**Aim of the exercise**. Write out the entries again exactly as they are given.

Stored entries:

......

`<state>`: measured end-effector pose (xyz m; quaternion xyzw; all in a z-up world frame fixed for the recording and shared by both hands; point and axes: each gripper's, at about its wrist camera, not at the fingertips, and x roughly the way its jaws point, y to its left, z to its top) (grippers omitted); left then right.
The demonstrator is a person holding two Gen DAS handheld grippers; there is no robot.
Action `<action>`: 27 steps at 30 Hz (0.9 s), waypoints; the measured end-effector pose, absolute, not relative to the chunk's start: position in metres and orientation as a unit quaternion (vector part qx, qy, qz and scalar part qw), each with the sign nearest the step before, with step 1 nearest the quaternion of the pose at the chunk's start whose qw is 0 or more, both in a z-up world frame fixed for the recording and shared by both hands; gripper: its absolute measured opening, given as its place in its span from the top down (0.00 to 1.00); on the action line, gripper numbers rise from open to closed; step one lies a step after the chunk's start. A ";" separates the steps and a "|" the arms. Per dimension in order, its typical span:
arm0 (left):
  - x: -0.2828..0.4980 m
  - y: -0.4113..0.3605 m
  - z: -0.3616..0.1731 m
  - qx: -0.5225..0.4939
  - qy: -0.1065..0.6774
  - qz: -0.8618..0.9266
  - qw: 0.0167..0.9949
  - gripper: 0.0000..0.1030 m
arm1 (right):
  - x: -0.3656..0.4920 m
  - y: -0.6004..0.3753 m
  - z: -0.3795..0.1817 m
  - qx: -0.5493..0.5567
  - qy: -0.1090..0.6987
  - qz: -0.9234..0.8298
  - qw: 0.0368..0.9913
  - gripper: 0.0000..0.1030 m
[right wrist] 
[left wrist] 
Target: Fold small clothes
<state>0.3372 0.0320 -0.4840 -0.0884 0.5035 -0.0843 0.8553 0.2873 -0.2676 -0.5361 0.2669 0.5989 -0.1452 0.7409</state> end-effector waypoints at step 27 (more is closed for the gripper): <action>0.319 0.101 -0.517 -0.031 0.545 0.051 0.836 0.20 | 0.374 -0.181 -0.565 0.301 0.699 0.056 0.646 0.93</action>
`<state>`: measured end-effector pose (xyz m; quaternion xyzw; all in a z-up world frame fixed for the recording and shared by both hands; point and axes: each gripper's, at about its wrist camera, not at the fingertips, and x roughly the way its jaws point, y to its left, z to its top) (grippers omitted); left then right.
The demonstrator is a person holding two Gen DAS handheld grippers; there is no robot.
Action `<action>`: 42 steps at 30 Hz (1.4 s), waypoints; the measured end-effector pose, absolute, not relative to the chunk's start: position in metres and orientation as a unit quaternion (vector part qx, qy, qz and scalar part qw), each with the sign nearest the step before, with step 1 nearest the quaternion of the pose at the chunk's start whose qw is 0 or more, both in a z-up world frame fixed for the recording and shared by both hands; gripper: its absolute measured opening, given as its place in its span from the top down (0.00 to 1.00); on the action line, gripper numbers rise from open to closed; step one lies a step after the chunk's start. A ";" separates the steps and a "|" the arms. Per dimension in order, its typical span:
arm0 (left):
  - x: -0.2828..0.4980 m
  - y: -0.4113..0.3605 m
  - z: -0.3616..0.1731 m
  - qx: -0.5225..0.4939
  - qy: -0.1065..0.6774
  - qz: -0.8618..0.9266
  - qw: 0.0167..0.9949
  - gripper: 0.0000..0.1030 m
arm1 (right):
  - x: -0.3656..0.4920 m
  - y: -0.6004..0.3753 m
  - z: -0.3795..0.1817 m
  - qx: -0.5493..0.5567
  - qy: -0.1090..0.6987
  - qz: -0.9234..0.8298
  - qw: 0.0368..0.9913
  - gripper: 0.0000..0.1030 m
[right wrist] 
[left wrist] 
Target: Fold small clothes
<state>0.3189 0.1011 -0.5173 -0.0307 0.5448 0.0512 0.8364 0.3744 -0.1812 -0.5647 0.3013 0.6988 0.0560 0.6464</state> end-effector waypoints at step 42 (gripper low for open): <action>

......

**Response to the task**.
`<state>`: measured end-effector pose (xyz m; quaternion xyzw; all in a z-up world frame fixed for the recording and shared by both hands; point and axes: each gripper's, at about its wrist camera, not at the fingertips, and x roughly the way its jaws point, y to its left, z to its top) (grippers omitted); left then right.
The demonstrator is a person holding two Gen DAS handheld grippers; there is no robot.
Action `<action>`: 27 steps at 30 Hz (0.9 s), waypoints; the measured end-effector pose, absolute, not relative to the chunk's start: position in metres and orientation as a unit quaternion (vector part qx, qy, qz and scalar part qw), each with the sign nearest the step before, with step 1 nearest the quaternion of the pose at the chunk's start whose qw is 0 or more, both in a z-up world frame fixed for the recording and shared by both hands; gripper: its absolute measured opening, given as its place in its span from the top down (0.00 to 1.00); on the action line, gripper numbers rise from open to closed; step one lies a step after the chunk's start. A ";" separates the steps and a "|" the arms. Per dimension in order, its typical span:
arm0 (left):
  - x: -0.2828..0.4980 m
  - y: -0.4113..0.3605 m
  - z: -0.3616..0.1731 m
  - qx: -0.5225..0.4939
  - qy: -0.1065..0.6774
  - qz: -0.8618..0.9266
  - qw: 0.0167..0.9949
  - gripper: 0.0000..0.1030 m
arm1 (right):
  - x: -0.3656..0.4920 m
  - y: -0.6004..0.3753 m
  - z: -0.3795..0.1817 m
  - qx: -0.5493..0.5567
  - qy: -0.1090..0.6987
  - qz: -0.9234..0.8298
  - qw: 0.0368..0.9913
  - gripper: 0.0000..0.1030 m
[right wrist] 
[left wrist] 
Target: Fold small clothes
<state>0.3372 0.0320 -0.4840 -0.0884 0.5035 -0.0843 0.8553 0.2873 -0.2676 -0.5361 0.2669 0.5989 -0.1452 0.7409</state> end-effector waypoints at step 27 (more is closed for the gripper): <action>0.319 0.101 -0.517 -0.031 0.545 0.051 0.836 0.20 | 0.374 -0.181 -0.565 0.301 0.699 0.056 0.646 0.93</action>
`<state>`: measured end-effector pose (xyz m; quaternion xyzw; all in a z-up world frame fixed for the recording and shared by both hands; point and axes: each gripper's, at about its wrist camera, not at the fingertips, and x roughly the way its jaws point, y to its left, z to its top) (grippers omitted); left then right.
The demonstrator is a person holding two Gen DAS handheld grippers; there is no robot.
Action `<action>`: 42 steps at 30 Hz (1.4 s), waypoints; the measured end-effector pose, absolute, not relative to the chunk's start: position in metres and orientation as a unit quaternion (vector part qx, qy, qz and scalar part qw), each with the sign nearest the step before, with step 1 nearest the quaternion of the pose at the chunk's start whose qw is 0 or more, both in a z-up world frame fixed for the recording and shared by both hands; gripper: its absolute measured opening, given as its place in its span from the top down (0.00 to 1.00); on the action line, gripper numbers rise from open to closed; step one lies a step after the chunk's start. A ";" separates the steps and a "|" the arms. Per dimension in order, its typical span:
arm0 (left):
  - x: -0.2828..0.4980 m
  - y: -0.4113..0.3605 m
  - z: -0.3616..0.1731 m
  - qx: -0.5225..0.4939
  - qy: -0.1065..0.6774
  - qz: -0.8618..0.9266
  - qw: 0.0167..0.9949
  - gripper: 0.0000..0.1030 m
arm1 (right):
  - x: -0.3656..0.4920 m
  - y: -0.6004..0.3753 m
  - z: -0.3795..0.1817 m
  - qx: -0.5493..0.5567
  - qy: -0.1090..0.6987
  - qz: -0.9234..0.8298
  - qw: 0.0368..0.9913
  - gripper: 0.0000..0.1030 m
[right wrist] 
[left wrist] 
Target: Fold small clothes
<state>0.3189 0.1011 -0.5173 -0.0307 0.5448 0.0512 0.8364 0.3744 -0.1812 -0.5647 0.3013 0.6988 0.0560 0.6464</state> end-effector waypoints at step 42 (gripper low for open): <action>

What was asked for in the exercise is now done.